- The Washington Times - Thursday, September 19, 2024

For the second time in two years, a leak of an internal Supreme Court document has occurred, this time noting Chief Justice John G. Roberts Jr.’s communications with his colleagues.

The New York Times reported Sunday that it had obtained a Feb. 22 memo written by the chief justice to his eight colleagues about a ruling by the U.S. Court of Appeals for the D.C. Circuit on the federal election interference case against former President Donald Trump.

Chief Justice Roberts called it “inadequate and poorly reasoned,” the Times reported.

“I think it likely that we will view the separation of powers differently,” he wrote, according to the newspaper.

It is the second leak of internal high court documents. In 2022, a draft opinion in Dobbs v. Jackson Women’s Health Organization suggested that the justices were poised to overturn Roe v. Wade, the landmark 1973 ruling giving women a national right to abortion. That leak was the first in the high court’s 235-year history.

Weeks after the Dobbs leak, the court overturned Roe and returned jurisdiction over abortion to the states.

The high court has never identified the leaker after a weeks-long internal investigation. Court watchers said the leaker was probably a clerk. If true, that person has long left the court: Each justice gets four fresh clerks each term.

After an eight-month probe, the high court released a report saying the Supreme Court marshal’s team had analyzed forensic evidence and interviewed roughly 100 court employees.

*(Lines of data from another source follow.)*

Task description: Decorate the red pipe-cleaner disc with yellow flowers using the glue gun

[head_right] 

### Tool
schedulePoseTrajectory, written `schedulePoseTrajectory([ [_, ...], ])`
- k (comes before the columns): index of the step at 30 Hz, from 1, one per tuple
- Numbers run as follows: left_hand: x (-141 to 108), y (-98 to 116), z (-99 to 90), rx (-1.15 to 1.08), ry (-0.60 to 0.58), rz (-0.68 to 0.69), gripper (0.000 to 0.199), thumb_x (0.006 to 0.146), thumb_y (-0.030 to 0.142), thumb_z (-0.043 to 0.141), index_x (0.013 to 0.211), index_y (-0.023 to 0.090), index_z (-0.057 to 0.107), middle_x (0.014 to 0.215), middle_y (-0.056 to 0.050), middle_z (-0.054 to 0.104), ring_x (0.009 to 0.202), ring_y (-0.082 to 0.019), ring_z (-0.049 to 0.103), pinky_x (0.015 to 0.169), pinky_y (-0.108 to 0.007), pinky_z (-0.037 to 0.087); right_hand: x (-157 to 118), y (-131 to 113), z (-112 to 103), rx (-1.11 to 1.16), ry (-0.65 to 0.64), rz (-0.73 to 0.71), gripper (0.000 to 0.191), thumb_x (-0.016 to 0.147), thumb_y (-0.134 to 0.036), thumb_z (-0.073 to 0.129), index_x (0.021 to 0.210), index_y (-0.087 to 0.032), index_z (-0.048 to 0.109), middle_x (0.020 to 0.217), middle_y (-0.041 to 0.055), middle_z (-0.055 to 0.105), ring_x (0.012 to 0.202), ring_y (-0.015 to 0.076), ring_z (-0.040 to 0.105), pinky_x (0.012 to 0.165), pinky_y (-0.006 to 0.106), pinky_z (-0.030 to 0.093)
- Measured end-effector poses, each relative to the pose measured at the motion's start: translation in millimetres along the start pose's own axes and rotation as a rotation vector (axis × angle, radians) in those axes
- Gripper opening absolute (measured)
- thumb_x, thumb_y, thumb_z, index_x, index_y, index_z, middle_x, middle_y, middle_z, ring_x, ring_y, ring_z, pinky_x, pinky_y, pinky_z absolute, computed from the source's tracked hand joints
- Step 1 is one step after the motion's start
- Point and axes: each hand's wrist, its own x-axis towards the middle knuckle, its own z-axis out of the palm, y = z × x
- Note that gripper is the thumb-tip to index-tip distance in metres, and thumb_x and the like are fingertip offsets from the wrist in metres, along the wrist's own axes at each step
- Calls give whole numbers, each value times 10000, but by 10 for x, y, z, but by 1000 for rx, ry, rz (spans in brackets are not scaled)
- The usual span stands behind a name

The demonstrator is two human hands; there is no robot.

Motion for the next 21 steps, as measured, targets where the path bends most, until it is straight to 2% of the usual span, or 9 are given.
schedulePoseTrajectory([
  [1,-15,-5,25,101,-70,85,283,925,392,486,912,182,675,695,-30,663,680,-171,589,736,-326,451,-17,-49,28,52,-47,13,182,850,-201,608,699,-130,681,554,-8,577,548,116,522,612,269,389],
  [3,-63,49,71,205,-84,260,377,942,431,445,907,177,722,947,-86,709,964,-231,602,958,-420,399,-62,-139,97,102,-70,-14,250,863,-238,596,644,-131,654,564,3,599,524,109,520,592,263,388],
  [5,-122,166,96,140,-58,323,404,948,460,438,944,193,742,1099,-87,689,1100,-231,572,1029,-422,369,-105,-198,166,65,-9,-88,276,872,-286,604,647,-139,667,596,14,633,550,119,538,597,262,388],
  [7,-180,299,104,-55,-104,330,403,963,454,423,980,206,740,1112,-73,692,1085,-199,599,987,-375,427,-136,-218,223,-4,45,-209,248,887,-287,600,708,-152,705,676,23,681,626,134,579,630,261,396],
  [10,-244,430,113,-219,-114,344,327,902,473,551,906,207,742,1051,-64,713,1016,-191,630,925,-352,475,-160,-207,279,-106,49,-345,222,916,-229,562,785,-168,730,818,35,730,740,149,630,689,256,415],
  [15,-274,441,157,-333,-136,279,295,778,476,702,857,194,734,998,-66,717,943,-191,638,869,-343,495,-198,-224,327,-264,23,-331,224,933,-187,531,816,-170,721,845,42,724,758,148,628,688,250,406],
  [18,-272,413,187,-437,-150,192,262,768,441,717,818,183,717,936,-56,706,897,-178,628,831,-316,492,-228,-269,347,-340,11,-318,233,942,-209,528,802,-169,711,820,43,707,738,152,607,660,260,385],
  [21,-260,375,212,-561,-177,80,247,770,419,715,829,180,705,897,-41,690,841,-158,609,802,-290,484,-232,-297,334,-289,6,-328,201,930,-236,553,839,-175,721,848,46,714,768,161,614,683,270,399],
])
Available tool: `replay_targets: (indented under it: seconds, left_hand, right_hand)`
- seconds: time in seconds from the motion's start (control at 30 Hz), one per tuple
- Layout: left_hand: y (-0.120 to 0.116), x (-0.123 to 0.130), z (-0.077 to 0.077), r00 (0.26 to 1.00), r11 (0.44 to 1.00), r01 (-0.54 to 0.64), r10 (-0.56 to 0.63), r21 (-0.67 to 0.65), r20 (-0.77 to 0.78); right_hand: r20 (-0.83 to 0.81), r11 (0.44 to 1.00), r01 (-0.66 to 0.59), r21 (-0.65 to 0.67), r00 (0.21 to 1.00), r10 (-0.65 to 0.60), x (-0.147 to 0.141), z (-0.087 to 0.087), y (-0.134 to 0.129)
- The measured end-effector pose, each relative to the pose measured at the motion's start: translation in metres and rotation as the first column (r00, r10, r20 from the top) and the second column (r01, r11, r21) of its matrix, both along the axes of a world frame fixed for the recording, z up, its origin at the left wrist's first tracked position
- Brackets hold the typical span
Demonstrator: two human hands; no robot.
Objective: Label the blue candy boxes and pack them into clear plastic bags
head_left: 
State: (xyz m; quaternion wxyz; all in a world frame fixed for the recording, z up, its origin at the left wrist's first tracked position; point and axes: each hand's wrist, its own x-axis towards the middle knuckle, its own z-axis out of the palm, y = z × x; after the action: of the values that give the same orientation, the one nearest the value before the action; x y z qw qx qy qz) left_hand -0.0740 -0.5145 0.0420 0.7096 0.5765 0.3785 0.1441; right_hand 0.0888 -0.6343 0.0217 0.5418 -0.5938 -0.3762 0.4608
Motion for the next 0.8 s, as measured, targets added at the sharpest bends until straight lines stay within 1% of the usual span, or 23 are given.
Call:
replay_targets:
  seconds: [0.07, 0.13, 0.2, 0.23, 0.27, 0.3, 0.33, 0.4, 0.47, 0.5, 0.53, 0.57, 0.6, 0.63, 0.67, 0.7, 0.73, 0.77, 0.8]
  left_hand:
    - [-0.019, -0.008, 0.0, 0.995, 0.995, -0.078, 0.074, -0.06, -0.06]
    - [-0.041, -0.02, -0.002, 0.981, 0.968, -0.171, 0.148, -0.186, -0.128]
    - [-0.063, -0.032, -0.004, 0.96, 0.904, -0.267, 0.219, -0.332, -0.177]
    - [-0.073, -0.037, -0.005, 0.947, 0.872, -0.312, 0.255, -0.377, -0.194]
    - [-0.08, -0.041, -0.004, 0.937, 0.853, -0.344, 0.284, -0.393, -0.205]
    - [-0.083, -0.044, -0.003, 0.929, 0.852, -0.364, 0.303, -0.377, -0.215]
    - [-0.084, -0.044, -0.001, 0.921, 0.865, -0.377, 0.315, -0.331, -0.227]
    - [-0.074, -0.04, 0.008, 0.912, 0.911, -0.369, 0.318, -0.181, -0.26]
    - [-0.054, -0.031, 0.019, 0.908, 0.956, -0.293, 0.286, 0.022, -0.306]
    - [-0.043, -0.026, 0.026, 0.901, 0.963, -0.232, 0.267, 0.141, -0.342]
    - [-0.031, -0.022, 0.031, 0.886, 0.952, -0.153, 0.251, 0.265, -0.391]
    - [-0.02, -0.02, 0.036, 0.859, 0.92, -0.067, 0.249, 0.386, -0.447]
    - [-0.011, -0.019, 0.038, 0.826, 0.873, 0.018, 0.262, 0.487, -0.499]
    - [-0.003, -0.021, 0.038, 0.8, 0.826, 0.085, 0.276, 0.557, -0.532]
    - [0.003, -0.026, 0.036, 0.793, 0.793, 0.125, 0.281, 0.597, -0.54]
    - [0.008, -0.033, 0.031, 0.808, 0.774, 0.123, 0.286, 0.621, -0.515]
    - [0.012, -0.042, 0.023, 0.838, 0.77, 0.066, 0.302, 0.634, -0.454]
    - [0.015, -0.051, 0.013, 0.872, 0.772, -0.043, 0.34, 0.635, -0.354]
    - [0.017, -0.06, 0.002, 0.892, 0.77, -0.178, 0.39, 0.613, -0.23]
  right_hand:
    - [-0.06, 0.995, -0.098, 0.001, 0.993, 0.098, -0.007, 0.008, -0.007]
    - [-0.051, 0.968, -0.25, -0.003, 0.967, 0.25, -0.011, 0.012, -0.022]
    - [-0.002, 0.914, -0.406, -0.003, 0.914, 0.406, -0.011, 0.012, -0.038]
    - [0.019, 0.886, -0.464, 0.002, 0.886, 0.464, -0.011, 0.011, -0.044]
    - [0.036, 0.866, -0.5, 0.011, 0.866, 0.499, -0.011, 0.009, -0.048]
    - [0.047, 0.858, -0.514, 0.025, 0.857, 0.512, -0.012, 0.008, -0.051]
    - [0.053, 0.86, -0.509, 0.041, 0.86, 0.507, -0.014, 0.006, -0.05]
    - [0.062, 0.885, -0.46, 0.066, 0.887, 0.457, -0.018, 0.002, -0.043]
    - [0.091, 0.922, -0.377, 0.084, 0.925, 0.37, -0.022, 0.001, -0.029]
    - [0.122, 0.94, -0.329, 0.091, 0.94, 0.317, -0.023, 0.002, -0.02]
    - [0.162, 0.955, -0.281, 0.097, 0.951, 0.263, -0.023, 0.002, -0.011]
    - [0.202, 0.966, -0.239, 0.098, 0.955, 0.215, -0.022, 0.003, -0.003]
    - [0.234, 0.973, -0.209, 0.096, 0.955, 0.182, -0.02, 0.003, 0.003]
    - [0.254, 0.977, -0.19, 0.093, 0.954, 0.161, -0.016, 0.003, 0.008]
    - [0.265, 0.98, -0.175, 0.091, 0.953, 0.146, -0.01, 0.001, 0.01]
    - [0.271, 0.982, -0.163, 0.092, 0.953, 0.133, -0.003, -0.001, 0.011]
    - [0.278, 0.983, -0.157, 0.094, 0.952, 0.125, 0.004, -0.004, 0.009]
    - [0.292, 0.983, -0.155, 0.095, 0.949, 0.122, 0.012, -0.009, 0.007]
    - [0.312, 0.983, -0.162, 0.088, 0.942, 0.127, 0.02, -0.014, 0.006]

“But the team has to date been unable to identify a person responsible by a preponderance of the evidence,” the January 2023 report read.

Josh Blackman, a professor at South Texas College of Law, wrote in a blog post on Sunday that the latest leak is even more damaging than the 2022 incident.

He said the New York Times’ reporting relied on insights not just from the leaked memo, but also from anonymous interviews detailing the changing of justices’ votes, authorships of rulings and the inner workings of the chief justice’s office.

“This tapestry would require insights from so many different people. Moreover, all of this comes after the Dobbs leak when Chief Justice Roberts (apparently) put strict limitations on access to Court information. What did all of those measures accomplish? Apparently not much,” Mr. Blackman wrote in a post for The Volokh Conspiracy.

Carrie Severino, president of the Judicial Crisis Network and a former clerk to Justice Clarence Thomas, said the leaks are “deliberately aimed at intimidating and pressuring the originalist justices into changing their opinions on key cases in the future.”

She said if the justices don’t change their positions, they will then be subject to harassment and reputations will be dragged through the mud.

“We are at this unprecedented and dangerous moment because the Left is waging a full-blown political campaign to delegitimize and destroy the Supreme Court so they can exert total control over it,” Ms. Severino posted Monday on X.

A spokesperson for the high court did not immediately respond to a request for comment.